已經入夜了,百裏喻劫喝了不少酒,在葵紛兒的懷裏昏昏沉沉地就睡著了,安置好百裏喻劫後,葵紛兒便自行走上了迴聚筱苑的道路。


    葵紛兒沒有叫婢女掌燈照路,她自己一個人走在昏暗的廊間,慢慢整理著自己的思緒。


    緩步行至宮園附近時,門前紫衣的小姑娘和一白衣少年正在爭吵著什麽。走進了才看清,竟是黎奚公主赫連紫瑛與君玥,赫連紫瑛明顯是喝醉了,身子搖晃著指著君玥的鼻子喊著話,眼睛迷迷糊糊的,偶爾還要瞪的老大跟君玥對視。而君玥則是一臉頭疼的樣子,好話壞話說盡了都請不走這位耍酒瘋的公主,他還不能就放她在這裏不管。


    葵紛兒旁觀了一會兒,剛在想要不要去幫個忙,接下來發生的一幕卻讓她目瞪口呆。


    “這麽瘋癲的公主,以後絕對是嫁不出去的料……”君玥沒好氣地低聲說了一句後,隻見赫連紫瑛眉頭一皺,小嘴一撇,伸手就拽住了君玥的衣領,掂腳把臉湊了過去,然後……結結實實地親在了君玥的嘴唇上,令他整個人都僵在了原地。
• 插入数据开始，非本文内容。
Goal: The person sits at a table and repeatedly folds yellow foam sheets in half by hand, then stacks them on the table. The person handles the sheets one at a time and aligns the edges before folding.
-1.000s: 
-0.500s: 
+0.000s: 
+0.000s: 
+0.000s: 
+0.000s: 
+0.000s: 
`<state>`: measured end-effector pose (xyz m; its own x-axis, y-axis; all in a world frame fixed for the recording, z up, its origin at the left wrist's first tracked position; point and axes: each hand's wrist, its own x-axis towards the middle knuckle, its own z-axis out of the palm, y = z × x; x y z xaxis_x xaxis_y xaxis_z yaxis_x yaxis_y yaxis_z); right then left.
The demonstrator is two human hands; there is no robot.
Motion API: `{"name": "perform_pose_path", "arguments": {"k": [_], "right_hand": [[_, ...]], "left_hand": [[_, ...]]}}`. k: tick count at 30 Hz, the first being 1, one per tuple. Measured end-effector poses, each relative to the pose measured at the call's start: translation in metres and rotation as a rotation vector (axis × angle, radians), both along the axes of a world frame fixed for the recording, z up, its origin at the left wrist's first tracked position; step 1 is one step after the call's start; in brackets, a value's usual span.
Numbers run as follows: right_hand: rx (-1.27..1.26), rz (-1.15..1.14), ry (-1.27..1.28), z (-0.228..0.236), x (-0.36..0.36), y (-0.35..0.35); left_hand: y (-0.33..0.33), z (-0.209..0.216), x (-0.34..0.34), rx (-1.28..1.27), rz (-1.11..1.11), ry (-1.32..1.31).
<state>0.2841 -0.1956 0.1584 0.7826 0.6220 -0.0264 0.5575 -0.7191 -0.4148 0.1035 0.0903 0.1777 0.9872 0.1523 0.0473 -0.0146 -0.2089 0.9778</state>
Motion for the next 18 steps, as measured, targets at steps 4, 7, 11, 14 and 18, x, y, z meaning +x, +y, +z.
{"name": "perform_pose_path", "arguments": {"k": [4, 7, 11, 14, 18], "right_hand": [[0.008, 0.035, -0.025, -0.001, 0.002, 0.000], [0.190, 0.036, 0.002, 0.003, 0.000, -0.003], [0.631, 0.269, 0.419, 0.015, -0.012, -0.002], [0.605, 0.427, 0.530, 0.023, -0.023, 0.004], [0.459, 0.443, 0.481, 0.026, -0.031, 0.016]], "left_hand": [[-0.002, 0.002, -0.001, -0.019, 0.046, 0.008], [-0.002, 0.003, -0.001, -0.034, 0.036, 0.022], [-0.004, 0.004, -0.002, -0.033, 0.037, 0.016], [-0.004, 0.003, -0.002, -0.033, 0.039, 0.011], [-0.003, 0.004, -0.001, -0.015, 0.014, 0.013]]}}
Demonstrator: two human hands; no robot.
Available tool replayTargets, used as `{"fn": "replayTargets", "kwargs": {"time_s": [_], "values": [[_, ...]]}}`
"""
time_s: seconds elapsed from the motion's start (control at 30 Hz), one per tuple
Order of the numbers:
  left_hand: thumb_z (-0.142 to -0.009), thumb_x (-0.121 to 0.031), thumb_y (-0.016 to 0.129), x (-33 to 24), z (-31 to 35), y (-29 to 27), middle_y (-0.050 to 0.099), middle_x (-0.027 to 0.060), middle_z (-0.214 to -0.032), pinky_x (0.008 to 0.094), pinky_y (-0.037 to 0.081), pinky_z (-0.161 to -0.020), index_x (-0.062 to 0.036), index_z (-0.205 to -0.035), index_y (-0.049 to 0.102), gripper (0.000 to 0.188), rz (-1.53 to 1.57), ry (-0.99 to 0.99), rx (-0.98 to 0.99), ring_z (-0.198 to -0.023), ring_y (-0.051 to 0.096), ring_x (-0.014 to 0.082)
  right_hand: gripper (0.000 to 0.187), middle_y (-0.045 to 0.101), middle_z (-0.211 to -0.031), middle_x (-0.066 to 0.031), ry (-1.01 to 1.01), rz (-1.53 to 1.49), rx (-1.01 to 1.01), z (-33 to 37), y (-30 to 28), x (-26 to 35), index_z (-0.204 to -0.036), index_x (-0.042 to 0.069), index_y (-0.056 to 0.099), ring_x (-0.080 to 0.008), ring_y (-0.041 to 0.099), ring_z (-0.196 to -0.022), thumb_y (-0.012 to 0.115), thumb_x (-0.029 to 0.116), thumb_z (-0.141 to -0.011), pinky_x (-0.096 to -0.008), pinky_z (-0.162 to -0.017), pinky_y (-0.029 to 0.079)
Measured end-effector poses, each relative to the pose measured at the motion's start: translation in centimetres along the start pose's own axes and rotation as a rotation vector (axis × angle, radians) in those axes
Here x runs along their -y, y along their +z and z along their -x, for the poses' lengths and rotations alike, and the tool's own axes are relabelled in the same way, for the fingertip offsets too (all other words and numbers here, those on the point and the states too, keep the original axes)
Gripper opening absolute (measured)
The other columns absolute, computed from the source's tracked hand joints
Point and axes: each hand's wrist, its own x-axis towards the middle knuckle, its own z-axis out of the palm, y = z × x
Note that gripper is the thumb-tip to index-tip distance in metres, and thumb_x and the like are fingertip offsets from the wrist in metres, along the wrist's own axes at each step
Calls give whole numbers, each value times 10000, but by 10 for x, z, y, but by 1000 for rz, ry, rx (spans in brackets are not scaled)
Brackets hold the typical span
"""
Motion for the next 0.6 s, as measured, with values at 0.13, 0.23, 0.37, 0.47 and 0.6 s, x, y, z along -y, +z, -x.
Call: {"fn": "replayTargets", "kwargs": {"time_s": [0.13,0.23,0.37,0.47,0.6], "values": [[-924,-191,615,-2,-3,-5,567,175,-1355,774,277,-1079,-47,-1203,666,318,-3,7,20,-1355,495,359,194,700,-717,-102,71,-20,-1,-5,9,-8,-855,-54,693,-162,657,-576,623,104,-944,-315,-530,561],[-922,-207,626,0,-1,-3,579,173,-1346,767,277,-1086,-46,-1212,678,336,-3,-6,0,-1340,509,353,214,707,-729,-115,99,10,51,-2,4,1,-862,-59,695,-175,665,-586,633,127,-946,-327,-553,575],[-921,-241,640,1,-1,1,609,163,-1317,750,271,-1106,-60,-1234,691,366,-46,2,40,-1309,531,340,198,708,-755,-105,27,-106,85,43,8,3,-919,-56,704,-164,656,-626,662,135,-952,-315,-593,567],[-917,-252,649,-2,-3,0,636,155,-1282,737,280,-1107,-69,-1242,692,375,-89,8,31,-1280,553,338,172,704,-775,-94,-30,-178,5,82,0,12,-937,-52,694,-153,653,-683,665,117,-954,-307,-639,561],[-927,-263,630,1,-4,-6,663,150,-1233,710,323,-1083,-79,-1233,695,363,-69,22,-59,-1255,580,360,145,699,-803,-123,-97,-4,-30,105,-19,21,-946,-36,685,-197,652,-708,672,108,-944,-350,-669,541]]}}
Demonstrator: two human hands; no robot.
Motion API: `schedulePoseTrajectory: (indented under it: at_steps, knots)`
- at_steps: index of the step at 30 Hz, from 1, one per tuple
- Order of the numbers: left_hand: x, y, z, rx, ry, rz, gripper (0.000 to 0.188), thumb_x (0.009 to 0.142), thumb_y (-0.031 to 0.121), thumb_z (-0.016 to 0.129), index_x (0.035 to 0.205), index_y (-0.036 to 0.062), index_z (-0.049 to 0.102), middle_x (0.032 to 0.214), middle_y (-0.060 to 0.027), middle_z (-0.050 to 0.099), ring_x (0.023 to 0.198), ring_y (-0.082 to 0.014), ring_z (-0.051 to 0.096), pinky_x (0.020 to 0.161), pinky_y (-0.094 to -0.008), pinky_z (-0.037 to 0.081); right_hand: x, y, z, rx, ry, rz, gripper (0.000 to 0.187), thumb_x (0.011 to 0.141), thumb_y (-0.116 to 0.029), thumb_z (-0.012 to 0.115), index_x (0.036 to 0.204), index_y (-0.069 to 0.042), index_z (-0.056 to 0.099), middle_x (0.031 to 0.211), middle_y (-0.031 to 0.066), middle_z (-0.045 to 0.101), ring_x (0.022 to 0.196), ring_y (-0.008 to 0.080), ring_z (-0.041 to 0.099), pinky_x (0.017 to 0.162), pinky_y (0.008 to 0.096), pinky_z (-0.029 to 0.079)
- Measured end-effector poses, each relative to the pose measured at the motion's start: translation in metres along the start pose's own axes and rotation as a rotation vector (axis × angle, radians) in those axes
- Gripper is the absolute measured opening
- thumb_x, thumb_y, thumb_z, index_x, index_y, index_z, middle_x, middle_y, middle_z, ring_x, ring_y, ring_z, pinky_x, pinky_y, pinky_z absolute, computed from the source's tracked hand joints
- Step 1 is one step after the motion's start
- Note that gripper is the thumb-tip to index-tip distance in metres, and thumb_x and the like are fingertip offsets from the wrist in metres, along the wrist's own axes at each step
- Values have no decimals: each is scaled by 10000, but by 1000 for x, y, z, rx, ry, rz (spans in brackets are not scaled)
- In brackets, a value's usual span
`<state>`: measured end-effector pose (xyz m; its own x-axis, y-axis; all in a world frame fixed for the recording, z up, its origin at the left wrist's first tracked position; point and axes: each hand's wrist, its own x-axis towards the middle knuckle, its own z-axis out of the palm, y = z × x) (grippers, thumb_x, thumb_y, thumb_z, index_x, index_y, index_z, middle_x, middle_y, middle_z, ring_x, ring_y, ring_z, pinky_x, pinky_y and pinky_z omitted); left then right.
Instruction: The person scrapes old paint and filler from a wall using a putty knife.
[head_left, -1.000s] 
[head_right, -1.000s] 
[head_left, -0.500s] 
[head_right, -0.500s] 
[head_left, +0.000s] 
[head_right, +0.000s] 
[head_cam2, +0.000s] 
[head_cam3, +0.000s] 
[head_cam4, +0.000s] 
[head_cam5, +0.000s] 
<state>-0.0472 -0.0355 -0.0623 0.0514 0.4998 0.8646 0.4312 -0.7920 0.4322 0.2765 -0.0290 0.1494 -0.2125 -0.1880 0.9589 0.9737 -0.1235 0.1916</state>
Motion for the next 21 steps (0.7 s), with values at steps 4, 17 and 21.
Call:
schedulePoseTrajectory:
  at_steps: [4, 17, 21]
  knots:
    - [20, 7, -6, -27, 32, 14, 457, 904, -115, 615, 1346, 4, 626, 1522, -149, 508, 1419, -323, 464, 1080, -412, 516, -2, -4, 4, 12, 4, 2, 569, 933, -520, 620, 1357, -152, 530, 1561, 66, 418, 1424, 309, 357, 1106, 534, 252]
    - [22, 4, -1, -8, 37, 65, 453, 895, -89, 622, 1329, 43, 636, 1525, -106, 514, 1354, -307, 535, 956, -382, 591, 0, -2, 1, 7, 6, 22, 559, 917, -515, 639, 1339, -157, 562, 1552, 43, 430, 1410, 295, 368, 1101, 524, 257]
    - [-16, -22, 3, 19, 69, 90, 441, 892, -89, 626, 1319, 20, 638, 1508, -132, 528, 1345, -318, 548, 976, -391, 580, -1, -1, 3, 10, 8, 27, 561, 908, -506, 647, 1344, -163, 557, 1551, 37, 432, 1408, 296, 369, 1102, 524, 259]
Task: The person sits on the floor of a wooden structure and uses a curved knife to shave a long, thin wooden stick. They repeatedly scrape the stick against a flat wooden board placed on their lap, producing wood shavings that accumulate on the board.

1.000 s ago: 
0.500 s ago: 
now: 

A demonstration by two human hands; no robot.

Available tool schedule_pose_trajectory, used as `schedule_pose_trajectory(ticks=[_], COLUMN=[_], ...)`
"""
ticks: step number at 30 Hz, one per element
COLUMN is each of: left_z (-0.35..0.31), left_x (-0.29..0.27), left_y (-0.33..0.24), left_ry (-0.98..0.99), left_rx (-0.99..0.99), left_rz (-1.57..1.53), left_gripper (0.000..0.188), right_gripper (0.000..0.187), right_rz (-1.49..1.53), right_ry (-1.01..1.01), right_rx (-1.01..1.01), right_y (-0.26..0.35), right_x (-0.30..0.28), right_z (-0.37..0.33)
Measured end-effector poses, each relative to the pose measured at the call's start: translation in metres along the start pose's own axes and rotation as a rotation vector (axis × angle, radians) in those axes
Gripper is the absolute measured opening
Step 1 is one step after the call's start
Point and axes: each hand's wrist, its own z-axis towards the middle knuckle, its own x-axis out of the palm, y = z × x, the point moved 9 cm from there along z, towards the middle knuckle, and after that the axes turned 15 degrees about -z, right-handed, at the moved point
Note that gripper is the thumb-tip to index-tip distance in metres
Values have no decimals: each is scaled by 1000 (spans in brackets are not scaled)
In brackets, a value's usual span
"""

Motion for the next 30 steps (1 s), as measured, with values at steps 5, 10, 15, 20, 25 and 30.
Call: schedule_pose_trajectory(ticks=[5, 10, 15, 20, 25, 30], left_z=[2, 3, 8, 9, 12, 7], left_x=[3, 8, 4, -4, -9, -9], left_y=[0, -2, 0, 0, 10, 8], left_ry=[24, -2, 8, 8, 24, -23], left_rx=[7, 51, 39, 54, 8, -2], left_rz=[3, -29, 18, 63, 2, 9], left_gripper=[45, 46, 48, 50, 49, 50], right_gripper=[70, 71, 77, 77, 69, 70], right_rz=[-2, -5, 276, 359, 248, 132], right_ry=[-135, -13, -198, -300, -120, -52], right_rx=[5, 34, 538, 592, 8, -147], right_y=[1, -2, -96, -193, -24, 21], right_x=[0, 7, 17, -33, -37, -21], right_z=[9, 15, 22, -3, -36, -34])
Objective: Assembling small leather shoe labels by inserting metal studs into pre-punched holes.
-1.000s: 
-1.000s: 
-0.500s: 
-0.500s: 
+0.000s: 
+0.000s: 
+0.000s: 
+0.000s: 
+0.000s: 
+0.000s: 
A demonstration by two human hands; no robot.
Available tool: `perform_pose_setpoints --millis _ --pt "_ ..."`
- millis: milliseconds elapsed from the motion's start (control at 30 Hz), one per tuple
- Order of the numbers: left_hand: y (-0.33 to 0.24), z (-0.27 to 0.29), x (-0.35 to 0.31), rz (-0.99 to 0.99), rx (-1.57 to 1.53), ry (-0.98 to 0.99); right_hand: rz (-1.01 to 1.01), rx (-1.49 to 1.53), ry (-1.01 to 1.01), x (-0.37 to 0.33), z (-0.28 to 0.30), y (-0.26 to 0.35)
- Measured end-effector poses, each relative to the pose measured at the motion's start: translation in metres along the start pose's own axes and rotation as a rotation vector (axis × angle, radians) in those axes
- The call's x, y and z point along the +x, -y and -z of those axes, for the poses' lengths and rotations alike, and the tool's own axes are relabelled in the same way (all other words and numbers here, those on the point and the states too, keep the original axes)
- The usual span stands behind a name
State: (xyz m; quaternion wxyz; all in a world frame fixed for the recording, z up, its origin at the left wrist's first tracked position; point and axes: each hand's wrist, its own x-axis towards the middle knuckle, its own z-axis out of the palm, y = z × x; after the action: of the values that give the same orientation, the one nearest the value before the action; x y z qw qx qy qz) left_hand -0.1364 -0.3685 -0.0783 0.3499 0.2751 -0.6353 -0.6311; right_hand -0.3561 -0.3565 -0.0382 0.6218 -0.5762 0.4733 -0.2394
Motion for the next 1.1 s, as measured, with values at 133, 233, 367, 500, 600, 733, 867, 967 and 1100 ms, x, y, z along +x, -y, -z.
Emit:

    過了一會兒赫連紫瑛終於鬆開了君玥,掐著腰抬頭看著他,“本公主要嫁,嗝,不出去,你就要,給,嗝,給本公主負責。嗝。”說罷還笑了起來,笑著笑著坐到了台階上,沒過多久就趴在地上睡了過去。


    君玥迴過神來,臉黑的跟鍋底一樣,就那麽惡狠狠地盯著赫連紫瑛睡著後紅撲撲的臉,就差拔出腰間的短刀一刀削了她了。


    他最終彎下腰去,扶著她的肩,大力地晃了晃,“喂,公主,醒醒。”


    “走開,本公主……還能,喝……”嘟嘟喃喃地明顯醉的不輕,怎麽著也弄不醒了。君玥遲疑了一會兒,還是咬著牙將她抱了起來,走向了黎奚皇室的住處。


    直到君玥遠去,葵紛兒才從陰影處走了出來,“這公主,倒有些可愛……”她歎息一聲,轉身離開了,正打算從宮園之中抄近路迴去的時候,一個身影掌著燈迎了上來,“阿紛!”原來是阿然。


    她是專門出來找她的,眼見著天都黑了她還未迴房,醫閣也沒有人,她不放心便找了出來,就在這碰上了她。


    葵紛兒突然不想迴去,她想找一個安靜的地方待一會兒。


    阿然告訴她,可以去湖中亭,那裏最為安靜。


    可到達湖中亭後,她們卻發現已經有人在那,昏暗的燭火,一壺清酒,白衣素淨,金冠反射著燭焰閃爍的光,他的整個身上,都散發著帝王的威嚴與落寞。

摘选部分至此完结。